Specifically, today’s new orders prevents the plaintiffs from pulling in expert witnesses to discuss lbig ticket NFL deals with other broadcasters and the like into the trial as a form of context. Which means while Darabont and CAA’s legal team may want to argue that TWD should have a had a license fee of around $30 million an episode if AMC hadn’t been allegedly self dealing, Justice Cohen says “the evidence and testimony adduced by the parties on this point must be tethered to AMC’s transactions with respect to comparable programming”
Also, “the proffered evidence of AMC’s total revenue is irrelevant and therefore inadmissible” and “the evidence as to the total compensation or net worth of AMC executives is inadmissible.”
“Such evidence is irrelevant and unduly prejudicial,” decided Justice Cohen in another order, undoubtedly allowing the likes of now Fox Entertainment boss Charlie Collier and Josh Saplan to wipe some sweat from their brows. “However, Plaintiffs may probe as to financial incentives the executive has in connection with the outcome of this litigation,” Cohen continued, hedging some bets.”That may include some description of compensation incentives based on AMC revenues. Rulings as to specific testimony will be made at trial, balancing relevance and undue prejudice.”

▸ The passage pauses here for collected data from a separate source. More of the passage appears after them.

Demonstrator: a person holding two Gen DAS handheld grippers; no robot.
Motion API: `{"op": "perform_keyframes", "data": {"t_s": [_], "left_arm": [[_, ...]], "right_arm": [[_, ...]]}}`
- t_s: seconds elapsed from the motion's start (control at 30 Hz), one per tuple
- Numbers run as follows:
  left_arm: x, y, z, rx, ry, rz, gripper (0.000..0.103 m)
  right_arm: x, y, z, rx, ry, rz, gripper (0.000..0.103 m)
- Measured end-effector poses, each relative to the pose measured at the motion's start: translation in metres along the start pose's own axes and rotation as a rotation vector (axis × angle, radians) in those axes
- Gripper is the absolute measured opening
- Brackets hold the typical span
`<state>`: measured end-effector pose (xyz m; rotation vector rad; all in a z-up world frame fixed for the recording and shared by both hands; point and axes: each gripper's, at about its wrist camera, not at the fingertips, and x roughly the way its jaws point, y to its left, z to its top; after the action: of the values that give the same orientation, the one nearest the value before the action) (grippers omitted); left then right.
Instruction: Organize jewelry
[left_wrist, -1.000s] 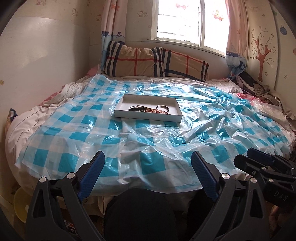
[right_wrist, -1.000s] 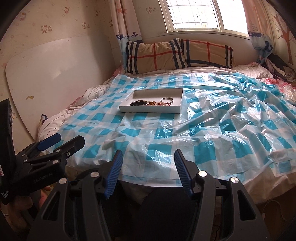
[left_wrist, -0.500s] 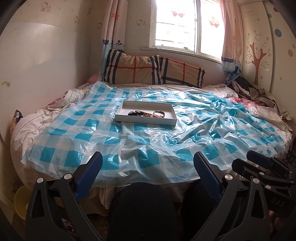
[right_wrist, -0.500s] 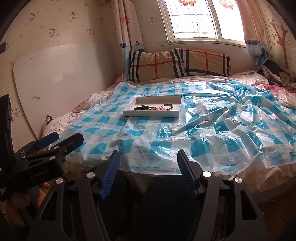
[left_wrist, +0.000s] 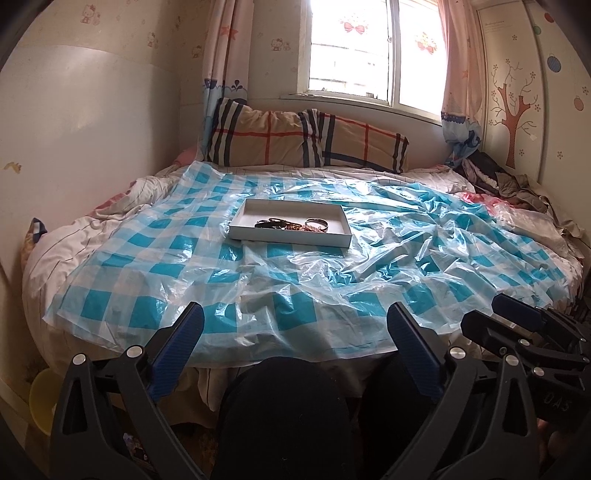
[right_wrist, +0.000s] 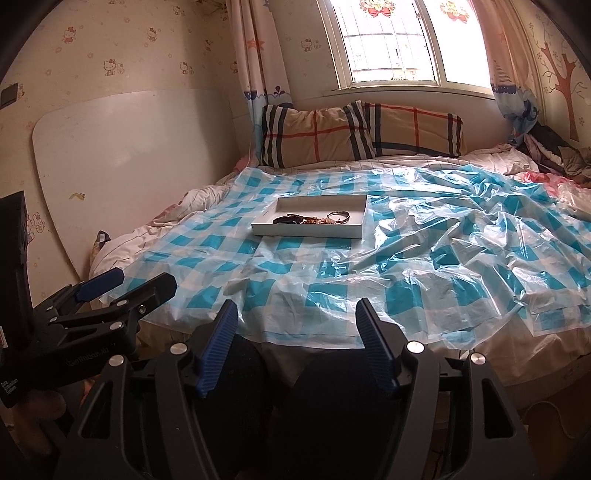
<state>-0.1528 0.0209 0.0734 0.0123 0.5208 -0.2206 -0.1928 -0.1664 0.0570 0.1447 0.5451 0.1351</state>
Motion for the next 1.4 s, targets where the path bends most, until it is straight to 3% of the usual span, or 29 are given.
{"op": "perform_keyframes", "data": {"t_s": [1.4], "left_arm": [[0.0039,0.0093,-0.0012,-0.005,0.005,0.003,0.095]], "right_arm": [[0.0020,0.0009,-0.0017,0.007,0.004,0.004,0.067]]}}
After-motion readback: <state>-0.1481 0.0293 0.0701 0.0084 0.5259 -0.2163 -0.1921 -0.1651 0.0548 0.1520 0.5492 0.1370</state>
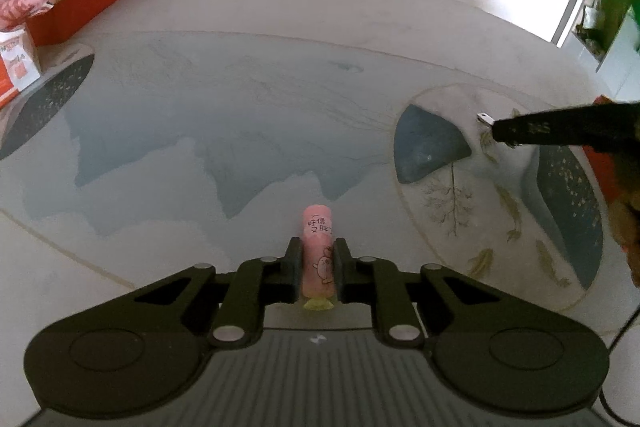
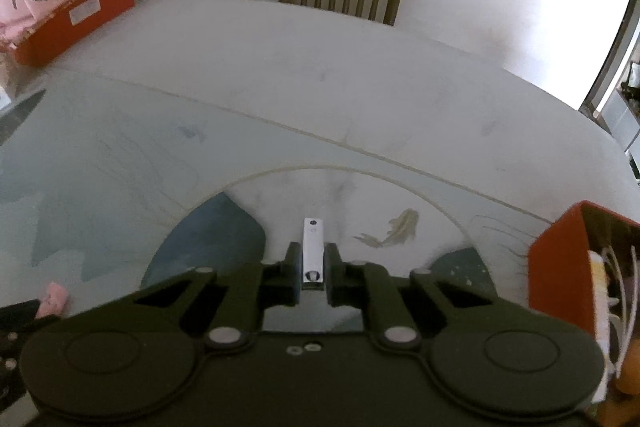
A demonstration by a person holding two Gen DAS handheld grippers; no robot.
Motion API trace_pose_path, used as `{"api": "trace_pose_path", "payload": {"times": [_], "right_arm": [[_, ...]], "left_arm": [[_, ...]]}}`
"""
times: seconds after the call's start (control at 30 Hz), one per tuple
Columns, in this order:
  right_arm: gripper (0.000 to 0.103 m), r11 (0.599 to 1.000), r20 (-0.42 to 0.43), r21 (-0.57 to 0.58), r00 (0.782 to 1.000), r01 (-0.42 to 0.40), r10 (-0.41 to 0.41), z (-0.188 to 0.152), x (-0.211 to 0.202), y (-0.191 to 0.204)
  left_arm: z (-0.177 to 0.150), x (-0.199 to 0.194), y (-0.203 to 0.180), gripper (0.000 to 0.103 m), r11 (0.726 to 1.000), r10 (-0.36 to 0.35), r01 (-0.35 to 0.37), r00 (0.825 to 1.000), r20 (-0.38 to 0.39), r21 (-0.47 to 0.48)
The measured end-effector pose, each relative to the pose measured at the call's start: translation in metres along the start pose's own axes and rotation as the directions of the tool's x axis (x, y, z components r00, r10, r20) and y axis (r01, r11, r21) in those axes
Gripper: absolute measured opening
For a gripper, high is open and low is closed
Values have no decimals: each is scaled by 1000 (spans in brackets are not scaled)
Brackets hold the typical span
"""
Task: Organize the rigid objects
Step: 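Grasp the pink tube with the left tool while the right tool grasps the white clip, then carry the pink tube and white clip into the red box and release both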
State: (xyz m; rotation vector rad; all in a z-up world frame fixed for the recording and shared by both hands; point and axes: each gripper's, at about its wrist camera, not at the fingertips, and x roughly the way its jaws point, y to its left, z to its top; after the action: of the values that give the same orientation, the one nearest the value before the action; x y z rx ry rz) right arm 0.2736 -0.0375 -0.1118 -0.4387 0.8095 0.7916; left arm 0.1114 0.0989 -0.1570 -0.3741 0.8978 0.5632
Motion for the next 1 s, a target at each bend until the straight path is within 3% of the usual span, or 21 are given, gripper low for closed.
{"api": "trace_pose_path", "payload": {"times": [0.4, 0.73, 1.0], "right_arm": [[10, 996, 52, 72, 997, -57, 54, -14, -67, -30], [10, 983, 113, 175, 993, -56, 37, -37, -115, -74], [10, 965, 130, 261, 991, -13, -21, -61, -132, -117]], "left_arm": [[19, -24, -5, 15, 995, -90, 89, 996, -11, -34], [44, -52, -52, 15, 982, -171, 168, 985, 26, 81], [66, -54, -108, 15, 954, -256, 250, 967, 13, 164]]}}
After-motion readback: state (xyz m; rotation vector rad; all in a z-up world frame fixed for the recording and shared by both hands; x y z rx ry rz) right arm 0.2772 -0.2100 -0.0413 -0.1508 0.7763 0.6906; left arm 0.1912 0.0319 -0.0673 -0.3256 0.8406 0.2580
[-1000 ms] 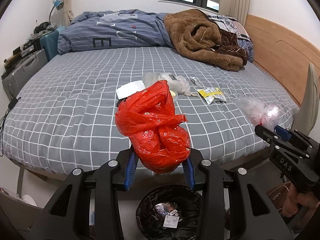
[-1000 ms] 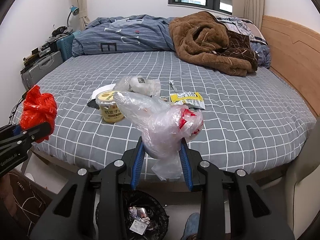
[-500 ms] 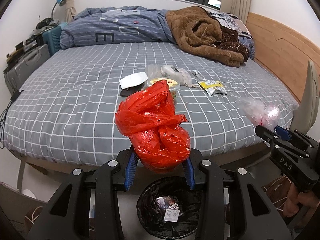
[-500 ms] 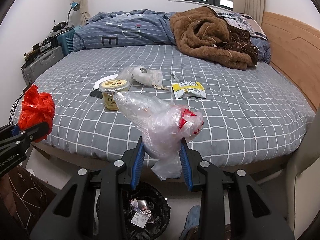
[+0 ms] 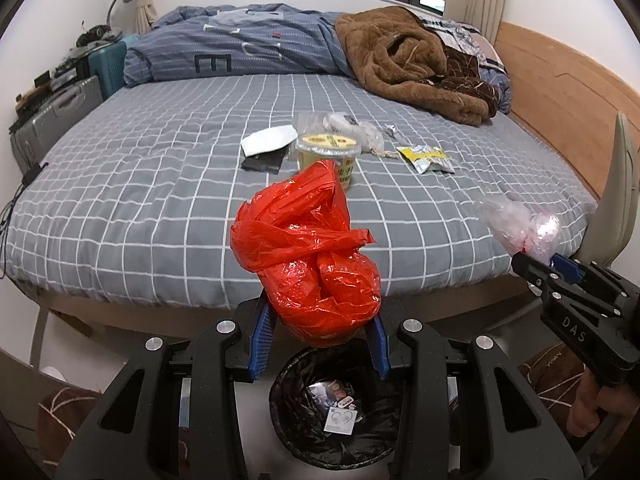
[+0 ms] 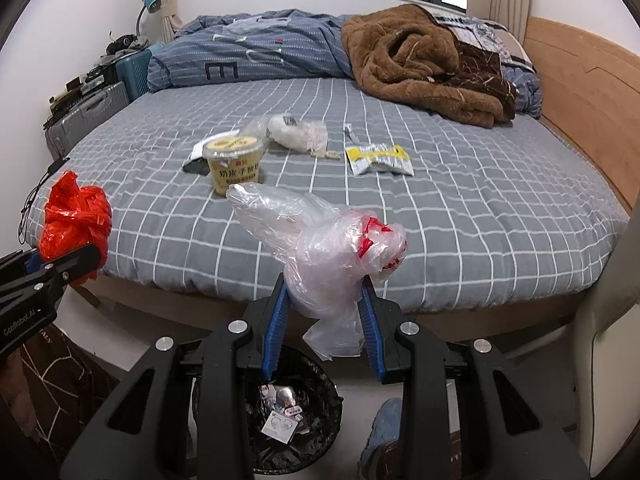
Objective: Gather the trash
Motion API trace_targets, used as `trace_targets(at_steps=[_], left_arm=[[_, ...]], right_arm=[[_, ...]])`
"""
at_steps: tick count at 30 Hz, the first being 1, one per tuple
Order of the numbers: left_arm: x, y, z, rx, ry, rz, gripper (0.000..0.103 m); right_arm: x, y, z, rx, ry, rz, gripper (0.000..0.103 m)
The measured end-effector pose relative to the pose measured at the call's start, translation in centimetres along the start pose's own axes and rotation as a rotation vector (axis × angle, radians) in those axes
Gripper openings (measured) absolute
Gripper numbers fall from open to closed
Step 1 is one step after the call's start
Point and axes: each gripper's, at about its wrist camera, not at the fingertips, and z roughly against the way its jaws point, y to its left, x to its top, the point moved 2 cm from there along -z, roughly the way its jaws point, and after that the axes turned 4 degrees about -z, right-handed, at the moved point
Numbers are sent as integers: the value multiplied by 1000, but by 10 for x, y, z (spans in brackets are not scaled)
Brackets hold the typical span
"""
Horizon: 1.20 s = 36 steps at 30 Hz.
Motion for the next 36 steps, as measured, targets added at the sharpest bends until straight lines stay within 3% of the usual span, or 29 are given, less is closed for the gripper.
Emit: trace_targets(at_steps=[17,23,36], left_arm=[[-53,-6,-21,-18,112,-2,39],[-61,-8,-26,-27,139,1,39],[-68,-10,-33,-35,175,0,39]], right_arm=[[-45,9,-21,8,102,14,33],[-54,12,-27,27,153,17,33],[-55,21,-25,37,171,42,33]])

Pink slipped from the once blockbuster zombie apocalypse series just before its second season debuted in October 2011, Darabont and CAA took the then-Collier-run AMC to court in New York at the tail end of 2013.
The producer and his deep pocket reps essentially claimed Darabont had been denied hundreds of millions in obligated profits from the once TV topping TWD in a sleight of hand by the Dolan family owned AMC. In what has become a more than occasionally muck raking affair personally and “professionally , the case is now on its second New York Supreme Court judge and saw a second and now consolidated $10 million lawsuit added in early 2018, based on a reading of TWD comic creator Robert Kirkman’s contract.
While not dead itself, an action by Kirkman over his own profit participation deal took a big hit last year. On July 22, LA Superior Court Judge Daniel Buckley essentially determined that if Kirkman didn’t like the “plain language” deal he signed and the resulting Modified Adjusted Gross Receipts and imputed license fees, that’s was his problem, not AMC’s.
Nonetheless, as has become the norm in this case and its spinoffs, both sides claimed victory today.
“We are pleased with the results on the motions in limine, and Plaintiffs are ready to prove their claims at trial,” Dale Kinsella of Darabont and CAA’s legal team at Kinsella Weitzman Iser Kump LLP told Deadline. “As expected, Darabont’s emails, which AMC has tried to highlight in every motion for seven years, were excluded from trial because they have nothing to do with the substantive issues in this matter. Now we can get back to the matter at hand, which is compensating the creators for what they rightly deserve.”
“We are pleased with today’s rulings, which pave the way for us to prove at trial that AMC paid the plaintiffs everything they are owed under the contract,” AMC’s co-lead attorney Orin Snyder of Gibson, Dunn & Crutcher “Last summer, following a trial, a California court ruled in AMC’s favor on similar claims brought by Robert Kirkman. We look forward to presenting our case to a jury and achieving the same result here.”
The flurry of paperwork from Justice Cohen comes as it increasingly seems apparent the April 26 start of the much anticipated and much delayed trial will likely be pushed back.
A conference call between lawyers for both sides and Justice Cohen in the next week or so will determine if the backlog of cases in the Empire State due to the coronavirus pandemic and an emphasis on criminal cases could see the matter moved to the end of the year or even 2022.
Or put another way, the upcoming 11th and final season of TWD could be over long before the expected month-long trial over the big bucks from the series itself is.